The goal: to build a classic street rod from modern components, including a new all-steel body, that will be authentic and indistinguishable from one created from an original 78-year-old car.


Like a big sheet-metal jigsaw puzzle, the coupe’s structure is gradually coming together. It’s beginning to look more like a whole car instead of a collection of parts.

The '32 Ford coupe, with its new floor and radiator in place, is beginning to look more put together. (Photo: Bob Golfen)
This week, metal-crafter Ron McCorkle has focused on the interior, piecing together a floor and transmission tunnel, fitting the brake and steering column, building a seat frame and working on the complex installation of an air-conditioning system.

“I’m getting a steering column mocked up in here and I’m whittling the floor,” McCorkle said, his voice resonating inside the loosely assembled car. “I’m getting the seat in place so we can custom fit it to the driver.

“The air-conditioning unit is hung in here as well as the fuse pack.”

An expert fabricator, McCorkle is cutting, bending and welding the steel parts, not only so that they fit together seamlessly but so that they operate smoothly in the close confines of the small interior.

The steering column and brake assembly installed in the coupe. The banjo steering wheel, its rim protected by tape, is a reproduction of an original '32 Ford part. (Photo: Bob Golfen)
He showed how he bent and reshaped the long arm for the brake pedal to clear the steering column, and how he is building a narrow air box for the AC because there’s not enough room for the standard accordion hoses.

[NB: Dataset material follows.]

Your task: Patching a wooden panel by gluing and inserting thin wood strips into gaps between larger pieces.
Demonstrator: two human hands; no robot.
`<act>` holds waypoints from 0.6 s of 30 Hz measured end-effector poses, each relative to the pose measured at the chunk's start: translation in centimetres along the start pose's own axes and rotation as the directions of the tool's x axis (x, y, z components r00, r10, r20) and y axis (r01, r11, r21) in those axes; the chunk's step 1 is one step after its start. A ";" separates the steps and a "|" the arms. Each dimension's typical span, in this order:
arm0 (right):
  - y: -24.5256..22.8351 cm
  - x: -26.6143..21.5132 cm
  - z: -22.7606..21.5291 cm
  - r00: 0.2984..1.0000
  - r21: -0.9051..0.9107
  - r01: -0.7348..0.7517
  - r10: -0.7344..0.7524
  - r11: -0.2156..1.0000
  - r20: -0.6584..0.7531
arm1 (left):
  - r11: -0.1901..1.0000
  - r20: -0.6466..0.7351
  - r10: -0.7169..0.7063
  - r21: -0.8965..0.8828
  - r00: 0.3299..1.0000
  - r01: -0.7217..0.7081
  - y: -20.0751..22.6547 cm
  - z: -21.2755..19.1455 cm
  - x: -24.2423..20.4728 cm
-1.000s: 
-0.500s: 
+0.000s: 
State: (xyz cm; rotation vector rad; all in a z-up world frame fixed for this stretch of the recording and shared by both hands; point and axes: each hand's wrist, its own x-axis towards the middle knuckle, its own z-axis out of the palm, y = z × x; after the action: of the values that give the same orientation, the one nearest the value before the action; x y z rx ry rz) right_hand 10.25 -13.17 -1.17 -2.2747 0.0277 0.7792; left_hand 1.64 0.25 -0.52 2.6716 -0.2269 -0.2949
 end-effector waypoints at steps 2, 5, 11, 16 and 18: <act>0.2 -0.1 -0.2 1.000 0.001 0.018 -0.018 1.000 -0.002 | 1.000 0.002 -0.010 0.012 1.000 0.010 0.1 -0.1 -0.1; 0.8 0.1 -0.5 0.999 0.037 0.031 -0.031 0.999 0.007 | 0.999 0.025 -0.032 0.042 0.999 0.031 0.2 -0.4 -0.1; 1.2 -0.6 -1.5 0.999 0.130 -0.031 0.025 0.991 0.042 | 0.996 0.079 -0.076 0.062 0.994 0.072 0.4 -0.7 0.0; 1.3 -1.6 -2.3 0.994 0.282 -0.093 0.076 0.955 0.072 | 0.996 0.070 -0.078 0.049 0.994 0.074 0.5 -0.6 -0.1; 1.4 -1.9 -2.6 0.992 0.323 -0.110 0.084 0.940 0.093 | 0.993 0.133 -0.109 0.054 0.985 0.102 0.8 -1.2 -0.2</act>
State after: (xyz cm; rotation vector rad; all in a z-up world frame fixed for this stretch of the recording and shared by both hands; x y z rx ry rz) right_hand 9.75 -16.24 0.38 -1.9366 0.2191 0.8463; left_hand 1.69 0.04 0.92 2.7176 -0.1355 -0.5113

Much of the extra work is required so that the finished hot rod will look authentic, with a stock-looking interior despite all the modern bits. Obviously, cramming a full-scale AC unit behind the tiny dashboard of a ’32 Ford so that it’s hidden from view is no simple task.

“All this stuff has to clear the other components, of course,” McCorkle said. “I’m making the plenum (air box) for the AC so that the cowl vent can still open and close.”

The front seat posed something of a dilemma for the shop, which is owned and operated by 39-year-old Dean Livermore. They want the seat to look as close to original as possible, but they were unable to find the seat frame from a 78-year-old coupe; original parts for the popular ’32 Fords can be hard to come by.

What they did come up with was the rusted frame for a seat from a ’32 phaeton, which has the same bottom section but with a high steel back that’s unlike the coupe’s seat. The answer was for McCorkle to cut away the back and repair the age-battered bottom piece, then have it sand blasted to clean away the surface rust.

The new floor is laid over the frame inside the body shell, with the seat-frame bottom in position. (Photo: Bob Golfen)
“Whenever we can find original parts, we use them,” he said. “We cut off the stuff we don’t want and we’ll build a wooden frame for the back.

“When we get it all done, someone will look at it and say, ‘Wow, they found a nice original seat.’ Well, not really.”

The original-style floor comes in a kit to fit inside the steel body, which was made by Brookville Roadsters. But like most of the components, McCorkle pointed out, “one size fits all” so he has cut, bend and weld them together so that they join perfectly.

The transmission tunnel has been carefully built so that it clears the modern automatic while still looking authentic and leaving clearance for the shifter, which also will have an authentic appearance, as much as possible.

He hooked up a set of headers to the dummy V8 engine so that he could calculate the floor clearances. He also has to attach the forward part of the floor to the rebuilt firewall, an original-style part that he altered to accommodate the engine clearance.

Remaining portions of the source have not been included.